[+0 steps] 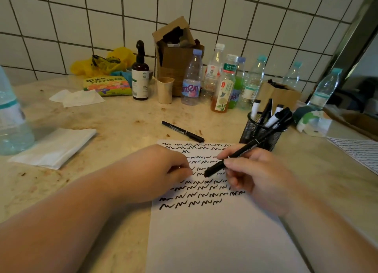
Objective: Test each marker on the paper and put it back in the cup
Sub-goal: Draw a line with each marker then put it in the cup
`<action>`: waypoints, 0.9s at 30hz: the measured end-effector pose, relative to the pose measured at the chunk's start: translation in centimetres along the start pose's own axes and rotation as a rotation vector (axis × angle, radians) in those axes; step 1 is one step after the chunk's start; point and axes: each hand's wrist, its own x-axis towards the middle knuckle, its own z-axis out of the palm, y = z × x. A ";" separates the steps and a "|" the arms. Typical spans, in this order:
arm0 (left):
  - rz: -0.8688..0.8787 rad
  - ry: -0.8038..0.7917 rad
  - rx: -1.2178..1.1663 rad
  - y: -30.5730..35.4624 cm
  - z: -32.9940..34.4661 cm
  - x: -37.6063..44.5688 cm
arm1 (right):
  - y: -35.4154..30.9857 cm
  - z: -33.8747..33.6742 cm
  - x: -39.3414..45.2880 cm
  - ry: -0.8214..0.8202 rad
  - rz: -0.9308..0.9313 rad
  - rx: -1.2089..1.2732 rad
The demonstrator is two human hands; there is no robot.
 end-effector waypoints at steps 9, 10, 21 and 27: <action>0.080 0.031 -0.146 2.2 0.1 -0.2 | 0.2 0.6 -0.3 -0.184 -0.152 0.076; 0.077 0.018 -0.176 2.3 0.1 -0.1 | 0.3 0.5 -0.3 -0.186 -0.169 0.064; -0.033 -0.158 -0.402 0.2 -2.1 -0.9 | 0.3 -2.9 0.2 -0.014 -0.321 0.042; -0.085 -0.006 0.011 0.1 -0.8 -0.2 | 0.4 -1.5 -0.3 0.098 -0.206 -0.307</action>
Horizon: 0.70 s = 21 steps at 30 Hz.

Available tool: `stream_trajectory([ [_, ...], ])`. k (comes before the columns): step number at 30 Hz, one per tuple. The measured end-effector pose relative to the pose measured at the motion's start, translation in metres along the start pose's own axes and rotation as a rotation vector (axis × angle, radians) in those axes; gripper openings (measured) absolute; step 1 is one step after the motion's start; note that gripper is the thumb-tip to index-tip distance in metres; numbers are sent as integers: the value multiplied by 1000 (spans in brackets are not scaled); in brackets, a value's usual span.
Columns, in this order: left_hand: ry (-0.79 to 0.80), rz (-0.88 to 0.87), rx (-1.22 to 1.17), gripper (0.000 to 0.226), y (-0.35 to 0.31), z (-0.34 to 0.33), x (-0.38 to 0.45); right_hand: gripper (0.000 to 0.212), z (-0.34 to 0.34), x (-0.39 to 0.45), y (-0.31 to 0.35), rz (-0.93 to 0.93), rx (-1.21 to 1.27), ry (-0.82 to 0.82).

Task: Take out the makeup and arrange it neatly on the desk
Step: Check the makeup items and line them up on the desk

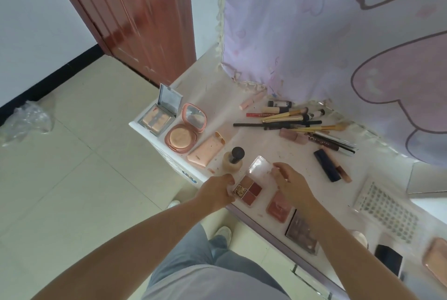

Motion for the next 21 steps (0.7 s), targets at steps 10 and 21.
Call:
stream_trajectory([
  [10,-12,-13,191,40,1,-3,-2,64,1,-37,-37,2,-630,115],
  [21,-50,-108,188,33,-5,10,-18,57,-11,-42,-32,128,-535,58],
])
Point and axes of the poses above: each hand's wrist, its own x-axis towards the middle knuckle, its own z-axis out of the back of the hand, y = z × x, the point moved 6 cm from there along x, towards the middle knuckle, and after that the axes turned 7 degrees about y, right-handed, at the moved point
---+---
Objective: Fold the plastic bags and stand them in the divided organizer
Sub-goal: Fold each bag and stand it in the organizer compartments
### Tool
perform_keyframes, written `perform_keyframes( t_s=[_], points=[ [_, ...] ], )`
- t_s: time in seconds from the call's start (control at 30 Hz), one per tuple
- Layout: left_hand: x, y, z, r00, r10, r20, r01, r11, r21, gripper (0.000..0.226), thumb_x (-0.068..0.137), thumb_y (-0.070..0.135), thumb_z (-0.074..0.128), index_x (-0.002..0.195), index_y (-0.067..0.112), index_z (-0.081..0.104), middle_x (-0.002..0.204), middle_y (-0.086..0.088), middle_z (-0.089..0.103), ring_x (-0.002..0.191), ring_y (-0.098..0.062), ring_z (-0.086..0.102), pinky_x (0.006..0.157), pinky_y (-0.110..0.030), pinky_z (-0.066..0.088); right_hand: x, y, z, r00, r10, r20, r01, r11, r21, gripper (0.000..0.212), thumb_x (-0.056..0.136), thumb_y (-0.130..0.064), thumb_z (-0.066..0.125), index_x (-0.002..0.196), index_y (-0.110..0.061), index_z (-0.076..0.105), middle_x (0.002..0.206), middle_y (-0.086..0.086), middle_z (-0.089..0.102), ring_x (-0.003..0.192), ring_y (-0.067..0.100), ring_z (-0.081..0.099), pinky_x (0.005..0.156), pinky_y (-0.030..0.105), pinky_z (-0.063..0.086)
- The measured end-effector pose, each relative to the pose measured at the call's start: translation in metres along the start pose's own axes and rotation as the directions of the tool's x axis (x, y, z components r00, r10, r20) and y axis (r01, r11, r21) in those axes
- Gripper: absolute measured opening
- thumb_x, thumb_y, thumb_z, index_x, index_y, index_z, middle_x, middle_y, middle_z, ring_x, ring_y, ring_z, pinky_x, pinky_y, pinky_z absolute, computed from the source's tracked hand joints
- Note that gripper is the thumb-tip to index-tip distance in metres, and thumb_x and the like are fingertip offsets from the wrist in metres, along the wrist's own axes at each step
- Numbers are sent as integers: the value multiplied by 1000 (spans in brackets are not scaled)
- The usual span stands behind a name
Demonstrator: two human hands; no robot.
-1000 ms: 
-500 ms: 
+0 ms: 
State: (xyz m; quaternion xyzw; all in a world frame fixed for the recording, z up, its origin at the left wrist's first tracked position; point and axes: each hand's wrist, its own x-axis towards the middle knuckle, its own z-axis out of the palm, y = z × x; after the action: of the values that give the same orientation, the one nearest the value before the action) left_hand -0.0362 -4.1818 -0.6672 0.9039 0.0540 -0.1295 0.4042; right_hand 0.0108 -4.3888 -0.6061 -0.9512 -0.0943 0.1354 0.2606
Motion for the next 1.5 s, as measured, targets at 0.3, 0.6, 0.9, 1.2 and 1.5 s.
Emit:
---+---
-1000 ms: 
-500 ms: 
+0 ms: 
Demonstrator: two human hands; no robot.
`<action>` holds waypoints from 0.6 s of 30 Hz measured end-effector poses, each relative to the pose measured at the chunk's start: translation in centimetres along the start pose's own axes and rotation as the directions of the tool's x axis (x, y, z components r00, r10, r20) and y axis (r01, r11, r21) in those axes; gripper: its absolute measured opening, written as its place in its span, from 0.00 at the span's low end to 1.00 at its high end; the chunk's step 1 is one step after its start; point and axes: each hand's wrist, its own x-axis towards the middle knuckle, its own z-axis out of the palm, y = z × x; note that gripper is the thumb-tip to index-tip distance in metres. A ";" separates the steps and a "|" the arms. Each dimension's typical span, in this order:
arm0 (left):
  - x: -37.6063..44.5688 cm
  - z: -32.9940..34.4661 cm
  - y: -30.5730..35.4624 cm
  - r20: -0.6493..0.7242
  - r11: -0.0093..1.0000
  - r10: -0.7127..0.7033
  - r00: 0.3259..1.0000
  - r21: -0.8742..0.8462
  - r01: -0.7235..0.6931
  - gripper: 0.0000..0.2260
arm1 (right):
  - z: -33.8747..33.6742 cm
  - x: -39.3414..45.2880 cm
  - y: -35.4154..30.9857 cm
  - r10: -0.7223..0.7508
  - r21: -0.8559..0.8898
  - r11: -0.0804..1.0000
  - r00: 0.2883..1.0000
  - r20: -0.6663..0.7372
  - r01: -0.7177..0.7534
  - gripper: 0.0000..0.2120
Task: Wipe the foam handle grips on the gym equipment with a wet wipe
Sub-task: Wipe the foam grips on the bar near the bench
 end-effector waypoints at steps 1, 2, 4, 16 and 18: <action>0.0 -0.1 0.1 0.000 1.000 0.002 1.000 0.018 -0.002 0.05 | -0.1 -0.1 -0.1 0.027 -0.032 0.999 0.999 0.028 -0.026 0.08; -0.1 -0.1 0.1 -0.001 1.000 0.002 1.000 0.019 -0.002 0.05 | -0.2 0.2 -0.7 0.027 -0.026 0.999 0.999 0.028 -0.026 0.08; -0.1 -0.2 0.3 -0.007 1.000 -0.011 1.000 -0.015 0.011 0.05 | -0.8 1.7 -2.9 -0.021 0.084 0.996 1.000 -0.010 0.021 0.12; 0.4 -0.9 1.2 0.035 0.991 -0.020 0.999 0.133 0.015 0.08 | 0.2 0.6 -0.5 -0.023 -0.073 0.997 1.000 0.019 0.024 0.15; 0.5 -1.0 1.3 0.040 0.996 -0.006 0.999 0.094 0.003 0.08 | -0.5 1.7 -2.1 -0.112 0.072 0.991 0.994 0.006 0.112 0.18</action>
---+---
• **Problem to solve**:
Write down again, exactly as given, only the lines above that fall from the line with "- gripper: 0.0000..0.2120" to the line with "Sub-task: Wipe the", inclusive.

• **Completed task**:
  - gripper: 0.0000..0.2120
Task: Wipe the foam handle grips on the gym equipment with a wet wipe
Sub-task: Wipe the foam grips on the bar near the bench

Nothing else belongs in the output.